Dataset excerpts:

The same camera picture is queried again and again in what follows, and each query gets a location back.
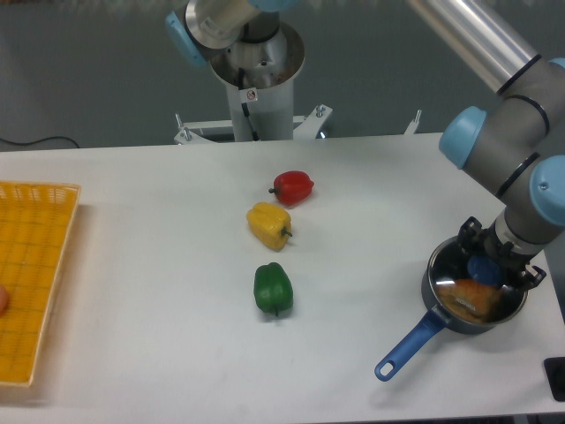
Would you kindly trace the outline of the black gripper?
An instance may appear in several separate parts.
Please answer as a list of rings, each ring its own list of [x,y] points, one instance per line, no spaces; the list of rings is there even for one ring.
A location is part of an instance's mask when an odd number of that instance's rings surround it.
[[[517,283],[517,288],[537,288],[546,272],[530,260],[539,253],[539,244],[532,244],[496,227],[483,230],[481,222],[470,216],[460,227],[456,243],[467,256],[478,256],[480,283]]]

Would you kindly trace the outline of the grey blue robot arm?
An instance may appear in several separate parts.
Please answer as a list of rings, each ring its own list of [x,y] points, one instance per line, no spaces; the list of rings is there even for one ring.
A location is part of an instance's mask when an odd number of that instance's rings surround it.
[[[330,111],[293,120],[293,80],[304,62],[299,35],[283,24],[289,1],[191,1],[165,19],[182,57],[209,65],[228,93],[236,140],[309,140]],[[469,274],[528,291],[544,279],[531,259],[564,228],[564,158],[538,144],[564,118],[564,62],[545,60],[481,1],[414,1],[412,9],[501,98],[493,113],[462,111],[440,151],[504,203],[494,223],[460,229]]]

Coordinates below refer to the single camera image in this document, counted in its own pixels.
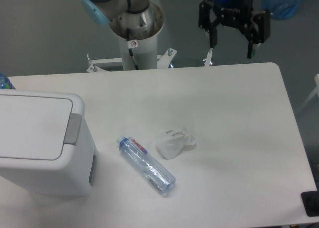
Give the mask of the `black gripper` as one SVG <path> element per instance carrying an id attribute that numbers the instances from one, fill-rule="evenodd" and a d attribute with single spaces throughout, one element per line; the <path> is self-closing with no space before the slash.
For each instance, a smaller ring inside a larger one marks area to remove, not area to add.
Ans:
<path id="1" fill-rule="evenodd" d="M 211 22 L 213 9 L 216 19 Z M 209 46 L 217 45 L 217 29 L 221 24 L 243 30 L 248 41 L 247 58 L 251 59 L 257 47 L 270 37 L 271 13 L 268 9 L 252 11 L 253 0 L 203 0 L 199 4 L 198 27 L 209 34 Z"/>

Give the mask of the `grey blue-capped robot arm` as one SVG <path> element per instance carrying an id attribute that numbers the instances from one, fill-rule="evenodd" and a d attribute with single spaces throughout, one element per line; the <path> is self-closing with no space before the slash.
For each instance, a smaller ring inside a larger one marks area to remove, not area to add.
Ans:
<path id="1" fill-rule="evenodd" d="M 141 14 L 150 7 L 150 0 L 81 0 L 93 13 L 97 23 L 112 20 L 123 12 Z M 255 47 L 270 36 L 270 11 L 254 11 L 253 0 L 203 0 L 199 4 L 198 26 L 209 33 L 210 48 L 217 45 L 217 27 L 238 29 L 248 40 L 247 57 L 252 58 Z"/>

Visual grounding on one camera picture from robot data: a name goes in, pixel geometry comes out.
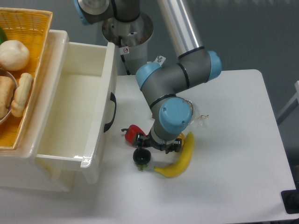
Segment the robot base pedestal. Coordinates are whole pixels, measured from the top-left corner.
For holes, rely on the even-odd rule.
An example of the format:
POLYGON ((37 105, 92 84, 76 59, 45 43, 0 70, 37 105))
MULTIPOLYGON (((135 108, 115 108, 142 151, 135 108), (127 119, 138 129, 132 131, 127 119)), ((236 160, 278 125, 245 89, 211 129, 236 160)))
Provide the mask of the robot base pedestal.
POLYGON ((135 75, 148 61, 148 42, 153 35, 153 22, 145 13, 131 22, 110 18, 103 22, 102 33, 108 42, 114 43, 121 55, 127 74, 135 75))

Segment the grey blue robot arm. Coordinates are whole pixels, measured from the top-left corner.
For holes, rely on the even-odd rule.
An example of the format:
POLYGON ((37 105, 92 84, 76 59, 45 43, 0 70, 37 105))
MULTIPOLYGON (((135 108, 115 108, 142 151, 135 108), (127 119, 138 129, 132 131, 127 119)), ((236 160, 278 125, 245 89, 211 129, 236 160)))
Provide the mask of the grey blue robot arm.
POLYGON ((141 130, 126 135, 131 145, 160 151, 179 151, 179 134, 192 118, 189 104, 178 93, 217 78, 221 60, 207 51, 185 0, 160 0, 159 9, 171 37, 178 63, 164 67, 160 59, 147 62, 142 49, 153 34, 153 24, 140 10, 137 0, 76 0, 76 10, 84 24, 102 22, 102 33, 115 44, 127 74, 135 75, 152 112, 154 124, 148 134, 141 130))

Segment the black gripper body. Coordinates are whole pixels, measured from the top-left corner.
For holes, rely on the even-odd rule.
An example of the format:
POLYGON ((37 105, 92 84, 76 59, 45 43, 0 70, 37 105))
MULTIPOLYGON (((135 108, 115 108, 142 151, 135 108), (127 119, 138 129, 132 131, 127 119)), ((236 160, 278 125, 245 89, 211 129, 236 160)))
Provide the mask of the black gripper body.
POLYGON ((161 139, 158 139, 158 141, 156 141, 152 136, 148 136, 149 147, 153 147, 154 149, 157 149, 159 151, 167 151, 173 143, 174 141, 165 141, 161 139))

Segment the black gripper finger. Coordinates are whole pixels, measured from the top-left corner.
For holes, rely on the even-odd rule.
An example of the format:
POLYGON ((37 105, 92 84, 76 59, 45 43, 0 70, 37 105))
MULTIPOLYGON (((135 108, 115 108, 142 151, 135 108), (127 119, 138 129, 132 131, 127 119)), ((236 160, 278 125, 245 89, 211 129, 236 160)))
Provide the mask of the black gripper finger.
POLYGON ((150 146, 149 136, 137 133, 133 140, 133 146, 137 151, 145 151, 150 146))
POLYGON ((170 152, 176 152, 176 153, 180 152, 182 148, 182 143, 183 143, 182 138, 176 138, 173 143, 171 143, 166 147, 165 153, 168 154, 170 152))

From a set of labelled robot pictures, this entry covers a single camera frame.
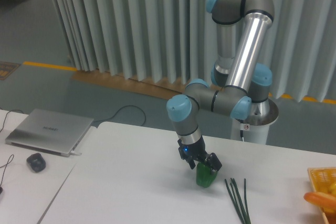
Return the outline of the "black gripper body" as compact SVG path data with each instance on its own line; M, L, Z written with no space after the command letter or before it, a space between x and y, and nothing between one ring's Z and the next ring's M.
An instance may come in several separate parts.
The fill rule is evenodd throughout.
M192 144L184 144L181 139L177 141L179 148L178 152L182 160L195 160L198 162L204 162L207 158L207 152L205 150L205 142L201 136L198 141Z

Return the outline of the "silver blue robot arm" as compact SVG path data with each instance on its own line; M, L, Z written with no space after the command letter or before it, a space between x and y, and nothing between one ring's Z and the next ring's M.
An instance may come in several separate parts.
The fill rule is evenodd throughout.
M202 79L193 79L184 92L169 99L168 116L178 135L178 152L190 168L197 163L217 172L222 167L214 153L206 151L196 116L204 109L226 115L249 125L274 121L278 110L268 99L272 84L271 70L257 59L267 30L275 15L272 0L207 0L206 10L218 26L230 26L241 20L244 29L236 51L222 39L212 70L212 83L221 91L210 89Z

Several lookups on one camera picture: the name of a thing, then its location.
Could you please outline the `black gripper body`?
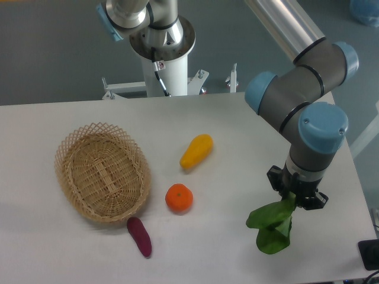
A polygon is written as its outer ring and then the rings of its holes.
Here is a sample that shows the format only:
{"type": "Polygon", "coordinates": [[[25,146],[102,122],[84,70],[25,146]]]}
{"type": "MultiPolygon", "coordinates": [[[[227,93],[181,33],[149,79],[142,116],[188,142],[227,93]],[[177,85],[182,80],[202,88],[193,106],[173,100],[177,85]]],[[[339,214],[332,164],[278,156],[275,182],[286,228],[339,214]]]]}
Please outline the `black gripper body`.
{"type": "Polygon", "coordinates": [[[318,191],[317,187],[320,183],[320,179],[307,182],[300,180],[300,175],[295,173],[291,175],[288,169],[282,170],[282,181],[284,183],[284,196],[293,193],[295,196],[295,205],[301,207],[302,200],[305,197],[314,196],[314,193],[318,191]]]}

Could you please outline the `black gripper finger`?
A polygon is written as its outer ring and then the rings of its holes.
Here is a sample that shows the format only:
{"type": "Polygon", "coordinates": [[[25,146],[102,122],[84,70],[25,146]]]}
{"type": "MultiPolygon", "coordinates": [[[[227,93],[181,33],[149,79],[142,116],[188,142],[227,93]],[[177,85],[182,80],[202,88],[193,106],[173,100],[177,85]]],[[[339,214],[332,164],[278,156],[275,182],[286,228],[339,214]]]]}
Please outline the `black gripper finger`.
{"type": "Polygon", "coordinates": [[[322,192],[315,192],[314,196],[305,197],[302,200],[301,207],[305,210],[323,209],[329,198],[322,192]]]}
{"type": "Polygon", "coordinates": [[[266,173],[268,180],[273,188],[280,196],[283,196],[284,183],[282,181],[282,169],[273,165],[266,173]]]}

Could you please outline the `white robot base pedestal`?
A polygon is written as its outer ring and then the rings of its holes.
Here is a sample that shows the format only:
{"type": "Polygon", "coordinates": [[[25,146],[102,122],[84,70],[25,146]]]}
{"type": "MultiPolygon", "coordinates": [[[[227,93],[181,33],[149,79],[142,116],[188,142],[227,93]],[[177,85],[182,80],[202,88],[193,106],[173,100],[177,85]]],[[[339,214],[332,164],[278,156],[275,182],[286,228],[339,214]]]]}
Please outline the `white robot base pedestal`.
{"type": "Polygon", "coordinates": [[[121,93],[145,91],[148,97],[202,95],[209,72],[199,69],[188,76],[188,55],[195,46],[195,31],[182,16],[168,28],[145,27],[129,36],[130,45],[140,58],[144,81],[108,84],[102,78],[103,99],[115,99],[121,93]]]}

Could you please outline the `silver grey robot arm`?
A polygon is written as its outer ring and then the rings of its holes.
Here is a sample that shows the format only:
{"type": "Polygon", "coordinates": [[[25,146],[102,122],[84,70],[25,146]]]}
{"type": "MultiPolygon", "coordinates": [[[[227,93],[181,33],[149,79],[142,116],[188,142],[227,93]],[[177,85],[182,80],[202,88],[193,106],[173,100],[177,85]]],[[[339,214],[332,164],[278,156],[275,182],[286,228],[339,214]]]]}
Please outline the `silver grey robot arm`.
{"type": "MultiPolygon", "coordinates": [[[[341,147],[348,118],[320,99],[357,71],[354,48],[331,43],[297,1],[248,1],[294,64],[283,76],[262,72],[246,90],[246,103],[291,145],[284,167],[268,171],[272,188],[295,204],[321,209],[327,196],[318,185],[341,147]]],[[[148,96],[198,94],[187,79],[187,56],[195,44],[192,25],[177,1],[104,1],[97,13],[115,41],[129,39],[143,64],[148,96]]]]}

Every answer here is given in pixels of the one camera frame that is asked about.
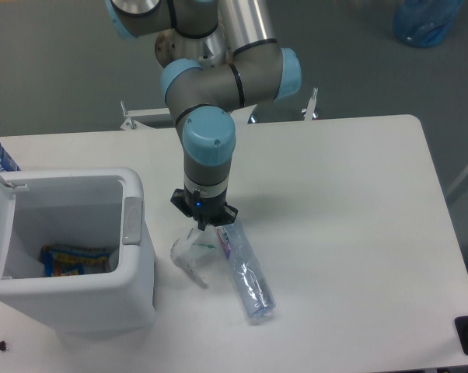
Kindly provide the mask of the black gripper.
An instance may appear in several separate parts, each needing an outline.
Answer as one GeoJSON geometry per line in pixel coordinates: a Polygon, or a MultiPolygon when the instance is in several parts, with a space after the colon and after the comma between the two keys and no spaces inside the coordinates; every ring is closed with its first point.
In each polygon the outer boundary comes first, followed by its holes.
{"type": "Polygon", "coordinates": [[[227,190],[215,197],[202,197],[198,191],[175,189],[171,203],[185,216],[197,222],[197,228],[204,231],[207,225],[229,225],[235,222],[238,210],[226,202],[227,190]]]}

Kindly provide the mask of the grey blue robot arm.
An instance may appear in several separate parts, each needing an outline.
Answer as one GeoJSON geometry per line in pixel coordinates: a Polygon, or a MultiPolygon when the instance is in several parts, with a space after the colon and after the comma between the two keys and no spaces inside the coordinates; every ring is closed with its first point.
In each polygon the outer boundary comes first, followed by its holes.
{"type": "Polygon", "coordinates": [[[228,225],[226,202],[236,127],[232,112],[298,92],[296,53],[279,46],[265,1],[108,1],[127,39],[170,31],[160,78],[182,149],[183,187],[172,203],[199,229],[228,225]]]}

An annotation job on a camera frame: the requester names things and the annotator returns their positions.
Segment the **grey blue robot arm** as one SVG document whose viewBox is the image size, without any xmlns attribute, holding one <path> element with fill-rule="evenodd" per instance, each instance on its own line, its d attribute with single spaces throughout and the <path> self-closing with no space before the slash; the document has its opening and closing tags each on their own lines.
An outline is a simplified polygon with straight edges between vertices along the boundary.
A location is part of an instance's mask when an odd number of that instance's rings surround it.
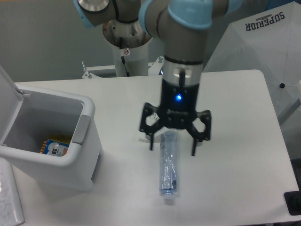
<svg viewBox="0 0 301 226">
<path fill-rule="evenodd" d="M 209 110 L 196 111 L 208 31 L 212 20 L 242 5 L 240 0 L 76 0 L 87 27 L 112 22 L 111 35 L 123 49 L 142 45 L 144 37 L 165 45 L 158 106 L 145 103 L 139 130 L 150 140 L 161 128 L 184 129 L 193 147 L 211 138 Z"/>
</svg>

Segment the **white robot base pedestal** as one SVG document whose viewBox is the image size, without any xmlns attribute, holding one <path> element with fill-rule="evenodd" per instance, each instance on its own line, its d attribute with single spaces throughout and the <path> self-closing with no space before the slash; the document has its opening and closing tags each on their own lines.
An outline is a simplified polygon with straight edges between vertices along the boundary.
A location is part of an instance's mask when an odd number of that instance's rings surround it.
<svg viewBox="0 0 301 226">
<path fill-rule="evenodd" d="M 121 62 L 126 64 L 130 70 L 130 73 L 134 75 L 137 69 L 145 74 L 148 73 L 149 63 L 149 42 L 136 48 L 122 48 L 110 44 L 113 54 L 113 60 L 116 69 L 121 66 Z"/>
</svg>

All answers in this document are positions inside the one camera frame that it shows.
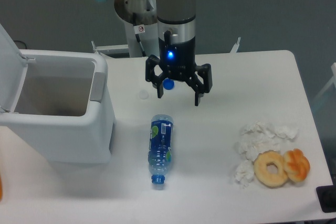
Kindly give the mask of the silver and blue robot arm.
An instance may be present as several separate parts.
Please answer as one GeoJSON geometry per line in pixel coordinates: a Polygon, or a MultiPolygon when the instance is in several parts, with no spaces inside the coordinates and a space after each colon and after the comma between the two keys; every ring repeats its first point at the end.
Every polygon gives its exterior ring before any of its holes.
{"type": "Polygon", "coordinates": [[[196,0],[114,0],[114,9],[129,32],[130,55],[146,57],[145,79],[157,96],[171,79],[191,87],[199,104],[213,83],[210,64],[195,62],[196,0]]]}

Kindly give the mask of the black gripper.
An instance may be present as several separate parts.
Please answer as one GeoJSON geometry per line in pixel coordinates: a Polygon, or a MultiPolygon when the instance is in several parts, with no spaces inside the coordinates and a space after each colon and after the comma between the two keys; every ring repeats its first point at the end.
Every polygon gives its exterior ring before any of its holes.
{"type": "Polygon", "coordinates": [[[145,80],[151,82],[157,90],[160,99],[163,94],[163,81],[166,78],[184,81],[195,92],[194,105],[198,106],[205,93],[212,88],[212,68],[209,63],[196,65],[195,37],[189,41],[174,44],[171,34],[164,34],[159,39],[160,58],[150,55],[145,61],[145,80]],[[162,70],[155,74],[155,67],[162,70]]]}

• _Required work_
Find the lines above that hold "positions", then copy each of them.

• _Task result_
An annotation job on a camera frame: the requester names things and the annotator returns their positions.
All answers in this document are positions inside the one camera frame that it shows.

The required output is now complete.